Heart birth defects linked to neighborhood poverty and pollution
The findings bolster previous research and have implications for Philadelphia, the nation’s poorest big city, where many neighborhoods carry the toxic legacy of their industrial pasts.
While the causes of congenital heart defects are often unclear, a new California study shows that poverty and pollution are risk factors.
Preliminary data from the California study will be presented Monday at the American Heart Association’s annual meeting, which began at the Convention Center on Friday.
Congenital heart defects — the most common birth defects — are structural abnormalities that arise in the heart or nearby blood vessels as a fetus is developing. Among newborns, the incidence of these defects has been reported in studies to range between 4 and 10 per 1,000 births.
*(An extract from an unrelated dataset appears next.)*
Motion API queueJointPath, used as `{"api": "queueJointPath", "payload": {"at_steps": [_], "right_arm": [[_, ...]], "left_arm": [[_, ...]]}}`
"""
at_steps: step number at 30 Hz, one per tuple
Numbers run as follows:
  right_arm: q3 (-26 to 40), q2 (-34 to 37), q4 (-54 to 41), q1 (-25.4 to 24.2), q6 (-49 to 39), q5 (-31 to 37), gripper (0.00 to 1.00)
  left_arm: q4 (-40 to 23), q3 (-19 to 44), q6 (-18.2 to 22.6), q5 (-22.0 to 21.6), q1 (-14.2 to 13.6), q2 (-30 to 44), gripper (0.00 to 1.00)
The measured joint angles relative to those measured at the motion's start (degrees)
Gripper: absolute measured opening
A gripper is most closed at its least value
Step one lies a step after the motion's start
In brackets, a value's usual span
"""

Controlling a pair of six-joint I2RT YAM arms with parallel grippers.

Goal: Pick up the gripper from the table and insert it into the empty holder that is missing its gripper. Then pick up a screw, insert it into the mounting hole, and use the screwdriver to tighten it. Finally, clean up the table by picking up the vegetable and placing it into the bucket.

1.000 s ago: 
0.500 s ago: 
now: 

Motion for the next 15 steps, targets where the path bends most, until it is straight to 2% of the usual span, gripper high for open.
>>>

Although some abnormalities are minor and others can be surgically corrected, an estimated 1.3 million Americans are living with chronic cardiovascular problems stemming from the defects.
The new study, led by scientists from the University of California, San Francisco, mined a large California population database to get six years of health and demographic data for more than 2.4 million newborns and their mothers. The overall incidence of serious heart defects was relatively low — 3.2 per 1,000 births.
The team used census and state data to drill down to the neighborhood level, assessing socioeconomics — occupation, education, and wealth — and exposure to pollutants.
In the poorest neighborhoods with the worst environmental pollution — where 10% of the state’s residents live — the odds of a baby being born with a heart defect were almost 40% higher than in the wealthiest, cleanest neighborhoods. Even in the least polluted neighborhoods, low socioeconomic status was linked to about a 23% increase in heart birth defects.
The study found only an association. It was not designed to determine exactly how neighborhood conditions acted on pregnant women to produce a higher risk of birth defects.
Genetics plays a role in congenital heart defects, but so do mothers’ health problems and habits. Previous studies have found that diabetes, hypertension, smoking, and drinking during pregnancy increase the risk of such defects. Economically disadvantaged children are also at higher risk of dying of problems related to heart birth defects, a study published earlier this year found.
The authors’ conclusion noted that pollution and poverty “may precede other risk factors in the causal pathway to the development” of congenital heart defects “and may be a target for social policy initiatives.”
“Basically, it’s not social deprivation itself that increases the risk of congenital heart defects, but other factors that occur as a result of social deprivation,” said lead researcher Shabnam Peyvandi, a UCSF professor of pediatrics, epidemiology, and statistics.